Make an exact copy of all the records, one that contains none of the pictures.

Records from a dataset
---*---

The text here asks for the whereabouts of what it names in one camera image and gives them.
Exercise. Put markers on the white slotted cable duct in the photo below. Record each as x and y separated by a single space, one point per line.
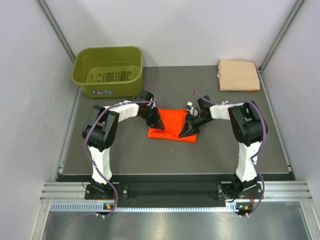
102 207

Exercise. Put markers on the right aluminium corner post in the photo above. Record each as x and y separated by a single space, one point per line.
293 13

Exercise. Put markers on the green plastic basket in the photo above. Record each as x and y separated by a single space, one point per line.
109 72

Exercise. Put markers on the orange t shirt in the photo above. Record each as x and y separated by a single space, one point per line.
173 120

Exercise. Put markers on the folded orange t shirt underneath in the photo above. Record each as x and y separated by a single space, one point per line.
251 91

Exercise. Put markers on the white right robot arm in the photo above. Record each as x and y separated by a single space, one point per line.
249 129

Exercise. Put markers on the folded beige t shirt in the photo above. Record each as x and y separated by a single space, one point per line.
237 75

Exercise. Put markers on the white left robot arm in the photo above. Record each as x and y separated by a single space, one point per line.
100 131

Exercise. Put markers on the aluminium corner post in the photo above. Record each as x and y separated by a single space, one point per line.
293 13
44 7

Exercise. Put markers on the left aluminium corner post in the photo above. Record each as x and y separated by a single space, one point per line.
44 7

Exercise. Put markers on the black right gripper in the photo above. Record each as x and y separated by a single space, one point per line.
190 128

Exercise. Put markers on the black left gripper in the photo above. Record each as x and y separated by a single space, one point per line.
159 125

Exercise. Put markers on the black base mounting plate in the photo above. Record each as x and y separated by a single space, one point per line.
201 191

---*---

» **Response box**:
The text here asks for the whereabouts of what it names in one camera image and gives them.
Exercise. Put markers on the white slotted cable duct in the photo below. Record each as x and y separated by a single space, one point per line.
102 207

Exercise. Put markers on the right aluminium corner post in the photo above. Record each as x and y separated by a single space, one point per line.
293 13

Exercise. Put markers on the green plastic basket in the photo above. Record each as x and y separated by a single space, one point per line.
109 72

Exercise. Put markers on the orange t shirt in the photo above. Record each as x and y separated by a single space, one point per line.
173 120

Exercise. Put markers on the folded orange t shirt underneath in the photo above. Record each as x and y separated by a single space, one point per line.
251 91

Exercise. Put markers on the white right robot arm in the photo above. Record each as x and y separated by a single space, one point per line.
249 129

Exercise. Put markers on the folded beige t shirt in the photo above. Record each as x and y separated by a single space, one point per line.
237 75

Exercise. Put markers on the white left robot arm in the photo above. Record each as x and y separated by a single space, one point per line.
100 131

Exercise. Put markers on the aluminium corner post in the photo above. Record each as x and y separated by a single space, one point per line.
293 13
44 7

Exercise. Put markers on the left aluminium corner post in the photo above. Record each as x and y separated by a single space, one point per line.
44 7

Exercise. Put markers on the black right gripper in the photo above. Record each as x and y separated by a single space, one point per line.
190 128

Exercise. Put markers on the black left gripper in the photo above. Record each as x and y separated by a single space, one point per line.
159 125

Exercise. Put markers on the black base mounting plate in the photo above. Record each as x and y separated by a single space, one point per line.
201 191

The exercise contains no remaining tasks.